Burundi : inquiétudes de l’opposition face aux «hésitations» de la communauté internationale

burundi-oppositionLe CNARED, la principale coalition d’opposants burundais a regretté ce mercredi, les « hésitations » de la communauté internationale et a exhorté l’Union africaine (UA) à activer l’envoi d’une force d’interposition au Burundi, malgré le refus du président contesté Pierre Nkurunziza.

« Le risque de ces hésitations de la communauté internationale pour appuyer le peuple burundais, c’est la résurgence des mouvements armés et des rébellions », a prévenu Léonard Nyangoma, le président du Cnared, à l’occasion d’une conférence de presse à Bruxelles.

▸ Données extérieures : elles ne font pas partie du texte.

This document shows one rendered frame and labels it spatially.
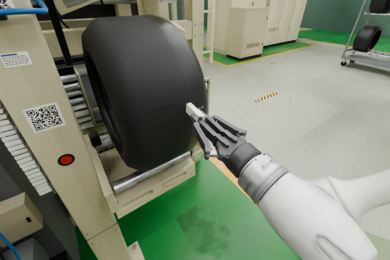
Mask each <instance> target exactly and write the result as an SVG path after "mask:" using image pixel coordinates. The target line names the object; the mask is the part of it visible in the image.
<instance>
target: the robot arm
mask: <svg viewBox="0 0 390 260"><path fill-rule="evenodd" d="M186 112H187V113H188V115H189V116H190V119H191V120H192V121H193V122H194V124H193V133H194V135H195V136H196V138H197V140H198V142H199V144H200V146H201V148H202V150H203V152H204V158H205V159H206V160H208V159H209V158H210V157H216V158H217V159H218V160H220V161H222V162H224V163H225V165H226V167H227V169H228V170H229V171H230V172H231V173H232V174H233V175H234V176H235V177H236V178H238V181H237V183H238V185H239V186H240V187H241V188H242V189H243V190H244V192H245V193H246V194H247V195H248V196H249V197H250V198H251V199H252V201H253V202H254V203H255V204H256V205H257V206H258V207H259V208H260V210H261V211H262V212H263V214H264V216H265V218H266V220H267V221H268V223H269V224H270V225H271V227H272V228H273V229H274V231H275V232H276V233H277V234H278V235H279V236H280V238H281V239H282V240H283V241H284V242H285V243H286V244H287V245H288V246H289V247H290V248H291V249H292V251H293V252H294V253H295V254H296V255H297V256H298V257H299V258H300V259H301V260H377V257H378V251H377V250H376V248H375V246H374V245H373V244H372V242H371V241H370V239H369V238H368V237H367V235H366V234H365V232H364V231H363V230H362V229H361V228H360V226H359V225H360V221H361V219H362V216H363V215H364V214H365V213H366V212H367V211H369V210H372V209H374V208H377V207H380V206H383V205H387V204H390V169H389V170H387V171H383V172H379V173H377V174H373V175H369V176H364V177H361V178H357V179H351V180H340V179H336V178H333V177H331V176H325V177H322V178H316V179H310V180H303V179H301V178H299V177H297V176H295V175H294V174H292V173H291V172H290V171H289V170H288V169H287V168H286V167H284V166H282V165H281V164H280V163H279V162H278V161H276V160H275V159H274V158H273V157H272V156H271V155H269V154H268V153H263V154H262V153H261V152H260V151H259V150H258V149H257V148H256V147H255V146H253V145H252V144H251V143H249V142H247V141H246V140H245V137H246V134H247V131H246V130H244V129H241V128H238V127H236V126H234V125H233V124H231V123H229V122H227V121H226V120H224V119H222V118H220V117H219V116H217V115H213V116H211V117H210V116H209V115H206V114H205V113H204V112H203V111H201V110H199V109H197V108H196V107H195V106H194V105H193V104H192V103H187V104H186ZM207 138H208V139H209V140H210V141H211V142H212V144H213V146H214V147H215V150H214V149H213V147H212V146H210V143H209V141H208V139H207Z"/></svg>
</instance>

« S’il y a des hésitations au niveau de la communauté internationale, certainement le peuple burundais, en légitime défense, va s’organiser pour se défendre contre l’agression de Pierre Nkurunziza qui a déclaré ouvertement la guerre à son peuple », a-t-il averti.

Le président du Cnareda plaidé pour l’envoi d’une force de paix de l’UA au Burundi, un sujet qui sera débattu par les chefs d’Etat et de gouvernement en fin de semaine lors d’un sommet qui se tient présentement à Addis Abeba.

Mais le déploiement de la Mission africaine de prévention et de protection au Burundi (Maprobu) de l’UA pose problème car le président Nkurunziza a promis de la « combattre » comme « une force d’invasion et d’occupation ».

« La communauté internationale et l’Union africaine en particulier ne doivent pas tergiverser », a plaidé le Cnared dans un communiqué.

Nyangoma a appelé une fois de plus à un « dialogue inclusif pour un régime de transition, à l’exception du président sortant », devant mener à « des élections crédibles dans un délai raisonnable ».